Y lo inevitable ocurrió un caluroso mediodía de junio, cuando tras toda una larga y fatigosa cabalgada decidió tomar un reconfortante baño en la más hermosa y recóndita laguna, y tras permanecer casi una hora amodorrada al tibio sol que secaba dulcemente su blanca piel de nácar, entreabrió los ojos para descubrir, desconcertada, la hermosa figura masculina que estaba a punto de adentrarse en el agua a no más de diez metros de distancia.

Atisbó tímidamente entre la espesa maleza y se asombró por la belleza de aquel hombre-niño de verdes ojos, larga melena rojiza, pecho de Hercúleas, piernas de acero y algo asombroso que en un principio se le antojó como añadido por capricho y sin más razón que atraer su mirada y dejarla allí prendida, hipnotizada por un inconcebible prodigio inimaginable para quien no había visto desnudarse más que a tres hombres a todo lo largo de su vida.

–¡Mein Gott!

Agitó repetidamente la cabeza, como tratando de desechar una visión fruto quizá de una indigestión a causa de las incontables moras que había ido picoteando a todo lo largo del camino, pero la inquietante aparición continuó tercamente ante sus ojos, se introdujo en el agua y comenzó a nadar con gestos tan apacibles y armoniosos que se diría un sueño.

Cuando se encontraba a menos de tres metros de distancia, Cienfuegos alzó el rostro y le sonrió con absoluta naturalidad, como si el hecho de descubrir en mitad del bosque a una bellísima rubia desnuda fuera algo normal y rutinario.

Tomó asiento a su lado y ella extendió la mano y le rozó con el único fin de cerciorarse de que era de carne y hueso.
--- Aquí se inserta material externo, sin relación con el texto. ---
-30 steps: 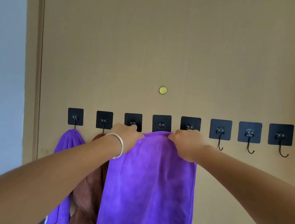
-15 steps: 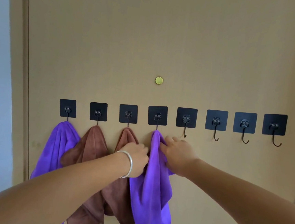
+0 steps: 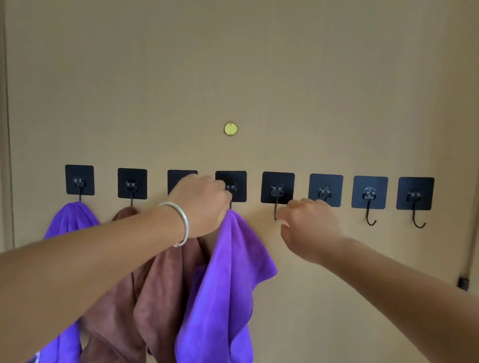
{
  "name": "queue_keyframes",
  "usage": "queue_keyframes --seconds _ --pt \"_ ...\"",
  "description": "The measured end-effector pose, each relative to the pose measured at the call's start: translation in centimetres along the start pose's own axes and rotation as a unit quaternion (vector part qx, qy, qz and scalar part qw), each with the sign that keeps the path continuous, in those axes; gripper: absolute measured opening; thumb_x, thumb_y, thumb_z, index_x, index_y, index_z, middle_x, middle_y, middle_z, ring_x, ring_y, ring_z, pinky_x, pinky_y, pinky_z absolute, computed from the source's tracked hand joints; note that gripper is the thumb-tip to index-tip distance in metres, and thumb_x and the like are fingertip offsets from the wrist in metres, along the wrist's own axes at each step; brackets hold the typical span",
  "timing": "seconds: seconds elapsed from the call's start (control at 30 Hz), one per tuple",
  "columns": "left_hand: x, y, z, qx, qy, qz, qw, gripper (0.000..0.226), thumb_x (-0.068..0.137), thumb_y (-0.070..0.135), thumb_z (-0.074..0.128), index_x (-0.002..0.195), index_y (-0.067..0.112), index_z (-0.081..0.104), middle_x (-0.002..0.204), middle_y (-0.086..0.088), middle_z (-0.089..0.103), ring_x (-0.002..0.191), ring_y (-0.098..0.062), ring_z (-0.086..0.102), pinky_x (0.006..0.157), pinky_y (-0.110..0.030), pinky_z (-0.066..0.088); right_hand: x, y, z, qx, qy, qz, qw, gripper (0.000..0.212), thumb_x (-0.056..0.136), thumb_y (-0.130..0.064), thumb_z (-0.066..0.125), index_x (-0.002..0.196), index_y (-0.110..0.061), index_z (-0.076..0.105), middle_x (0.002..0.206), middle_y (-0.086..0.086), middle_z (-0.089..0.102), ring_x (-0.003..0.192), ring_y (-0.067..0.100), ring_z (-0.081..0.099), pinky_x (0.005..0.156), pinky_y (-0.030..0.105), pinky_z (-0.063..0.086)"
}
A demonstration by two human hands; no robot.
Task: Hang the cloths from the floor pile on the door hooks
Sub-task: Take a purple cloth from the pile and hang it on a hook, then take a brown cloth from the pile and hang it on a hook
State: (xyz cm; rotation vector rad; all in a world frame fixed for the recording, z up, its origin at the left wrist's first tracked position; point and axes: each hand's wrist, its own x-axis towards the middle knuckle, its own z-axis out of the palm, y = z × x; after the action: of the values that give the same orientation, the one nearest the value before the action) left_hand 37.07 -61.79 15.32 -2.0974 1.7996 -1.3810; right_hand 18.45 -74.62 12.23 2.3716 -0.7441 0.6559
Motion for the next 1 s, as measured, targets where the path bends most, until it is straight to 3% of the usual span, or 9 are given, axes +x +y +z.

Él imitó su gesto y luego el dedo de la mujer descendió por la firme barbilla, el ancho pecho y el pétreo vientre para deslizarse al fin durante un tiempo que se le antojó infinitamente largo y turbador por aquella parte del cuerpo que en un principio provocó su exclamación de asombro, y que al observar ahora de cerca le obligaba a tragar saliva con esfuerzo para humedecerse a continuación los labios suavemente.

De regreso a La Casona la vizcondesa se encerró en su dormitorio alegando que le dolía terriblemente la cabeza y pasó la noche en vela rememorando una y mil veces la infinidad de maravillosas sensaciones que había experimentado en el transcurso de las más hermosas horas imaginables.
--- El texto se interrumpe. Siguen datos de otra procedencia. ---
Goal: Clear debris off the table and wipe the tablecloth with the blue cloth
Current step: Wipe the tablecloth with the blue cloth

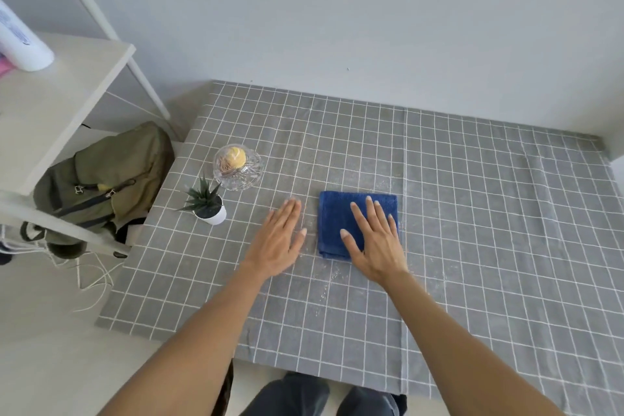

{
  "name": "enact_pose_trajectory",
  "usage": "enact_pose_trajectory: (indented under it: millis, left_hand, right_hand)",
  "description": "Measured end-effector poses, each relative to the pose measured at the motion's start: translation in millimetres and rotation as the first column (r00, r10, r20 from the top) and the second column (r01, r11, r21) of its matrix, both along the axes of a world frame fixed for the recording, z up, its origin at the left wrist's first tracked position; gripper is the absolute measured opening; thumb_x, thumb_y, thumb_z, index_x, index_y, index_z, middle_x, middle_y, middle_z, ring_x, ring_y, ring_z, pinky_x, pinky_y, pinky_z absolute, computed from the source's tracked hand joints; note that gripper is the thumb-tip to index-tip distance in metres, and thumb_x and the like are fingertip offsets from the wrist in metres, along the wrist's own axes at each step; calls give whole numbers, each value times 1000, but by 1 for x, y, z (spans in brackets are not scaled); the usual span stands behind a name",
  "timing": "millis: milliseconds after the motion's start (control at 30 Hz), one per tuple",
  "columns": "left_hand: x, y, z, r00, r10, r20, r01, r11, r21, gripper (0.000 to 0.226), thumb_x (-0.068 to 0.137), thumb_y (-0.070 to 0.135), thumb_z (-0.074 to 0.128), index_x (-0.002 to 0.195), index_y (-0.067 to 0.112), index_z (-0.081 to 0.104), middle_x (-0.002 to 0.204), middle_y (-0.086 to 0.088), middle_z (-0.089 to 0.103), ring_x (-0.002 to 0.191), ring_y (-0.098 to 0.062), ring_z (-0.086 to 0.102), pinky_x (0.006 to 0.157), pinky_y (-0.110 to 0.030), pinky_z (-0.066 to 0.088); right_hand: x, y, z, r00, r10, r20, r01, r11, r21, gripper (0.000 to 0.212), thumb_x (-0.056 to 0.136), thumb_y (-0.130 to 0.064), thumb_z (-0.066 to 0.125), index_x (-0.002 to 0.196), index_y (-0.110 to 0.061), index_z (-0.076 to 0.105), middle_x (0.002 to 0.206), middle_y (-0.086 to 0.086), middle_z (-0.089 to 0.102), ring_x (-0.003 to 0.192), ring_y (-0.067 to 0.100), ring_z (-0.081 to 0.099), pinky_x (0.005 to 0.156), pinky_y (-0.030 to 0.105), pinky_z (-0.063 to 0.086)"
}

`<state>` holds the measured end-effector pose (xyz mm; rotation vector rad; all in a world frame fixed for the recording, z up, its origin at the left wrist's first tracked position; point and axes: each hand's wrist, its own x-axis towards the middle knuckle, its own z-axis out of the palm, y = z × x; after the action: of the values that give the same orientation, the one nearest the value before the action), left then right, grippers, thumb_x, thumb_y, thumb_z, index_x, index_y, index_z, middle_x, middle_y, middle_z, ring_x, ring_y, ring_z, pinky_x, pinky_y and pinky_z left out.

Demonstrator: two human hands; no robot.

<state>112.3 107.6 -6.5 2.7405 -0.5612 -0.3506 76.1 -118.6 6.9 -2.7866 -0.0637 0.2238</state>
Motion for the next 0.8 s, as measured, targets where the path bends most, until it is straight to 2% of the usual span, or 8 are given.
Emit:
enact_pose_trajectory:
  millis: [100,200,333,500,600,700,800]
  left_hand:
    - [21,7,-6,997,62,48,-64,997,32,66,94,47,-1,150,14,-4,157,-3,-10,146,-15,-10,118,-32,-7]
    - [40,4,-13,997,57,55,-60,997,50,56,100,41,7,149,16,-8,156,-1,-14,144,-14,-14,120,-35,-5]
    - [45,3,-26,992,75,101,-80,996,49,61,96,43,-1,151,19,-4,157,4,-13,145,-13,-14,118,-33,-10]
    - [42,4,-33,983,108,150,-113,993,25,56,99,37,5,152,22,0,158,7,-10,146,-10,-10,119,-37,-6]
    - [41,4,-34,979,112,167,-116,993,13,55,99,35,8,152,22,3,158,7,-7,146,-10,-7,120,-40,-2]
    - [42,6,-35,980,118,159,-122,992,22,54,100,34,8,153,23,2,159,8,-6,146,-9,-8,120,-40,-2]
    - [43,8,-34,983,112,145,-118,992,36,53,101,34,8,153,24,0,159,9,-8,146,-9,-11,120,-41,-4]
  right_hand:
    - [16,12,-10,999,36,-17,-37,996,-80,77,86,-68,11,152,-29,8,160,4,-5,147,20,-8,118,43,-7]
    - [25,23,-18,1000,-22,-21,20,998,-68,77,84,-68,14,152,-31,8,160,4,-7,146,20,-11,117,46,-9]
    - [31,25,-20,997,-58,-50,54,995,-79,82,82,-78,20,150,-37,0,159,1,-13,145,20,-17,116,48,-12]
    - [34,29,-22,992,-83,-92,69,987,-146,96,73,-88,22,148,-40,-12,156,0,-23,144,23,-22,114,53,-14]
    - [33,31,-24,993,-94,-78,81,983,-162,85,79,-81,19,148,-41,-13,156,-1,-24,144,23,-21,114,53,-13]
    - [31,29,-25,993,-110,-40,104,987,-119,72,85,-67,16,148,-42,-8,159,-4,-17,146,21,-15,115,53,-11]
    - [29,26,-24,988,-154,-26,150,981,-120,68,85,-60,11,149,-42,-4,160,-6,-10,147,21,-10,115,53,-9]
Decir que había iniciado a un niño que era a la vez el hombre más hombre que pudiera soñarse no bastaba, porque lo cierto era que había sido ella, pese a sus veinticuatro años y seis de experiencia, la auténticamente iniciada aquella tarde, y a la que le correspondiera descubrir cuán profundamente se encontraban enterrados los secretos del placer y con qué inconcebible e inexperta maestría había sabido hacerlos aflorar aquella silenciosa criatura cuya sola sonrisa valía más que un millón de palabras.

¿Quién era y de dónde había salido?

Ni siquiera sus nombres se habían dicho, sin compartir más que suspiros y caricias, y aunque no consiguió evitar que se le escaparan apasionadas frases en los momentos críticos, resultaba evidente que el muchacho no había captado su auténtico significado y en el fondo de su alma, Ingrid Grass, señora de La Casona y vizcondesa de Teguise por su matrimonio con el capitán León de Luna, agradeció profundamente el hecho de que su jovencísimo amante no conociese una sola palabra de alemán, pues ello le permitió dar rienda suelta a sus más íntimos anhelos y susurrarle al oído las más ardientes expresiones que le acudían a la mente.

Con los ojos clavados en el techo buscó esa noche su rostro en cada viga y cada sombra, y echó de menos el dulce olor de su piel de niño grande, el peso de su cuerpo, el tacto de sus manos y el leve jadear de placer sobre su cuello.

Llamó al sol en su ayuda rogándole que acudiera a mostrarle los caminos del bosque, odió las largas horas que precedían al alba; le dio mil nombres absurdos a su amado, se vistió en la oscuridad nerviosamente y, apenas vislumbró el primer atisbo de luz sobre el dormido mar que era un espejo, abandonó furtivamente el caserón y corrió en busca de la laguna de sus sueños.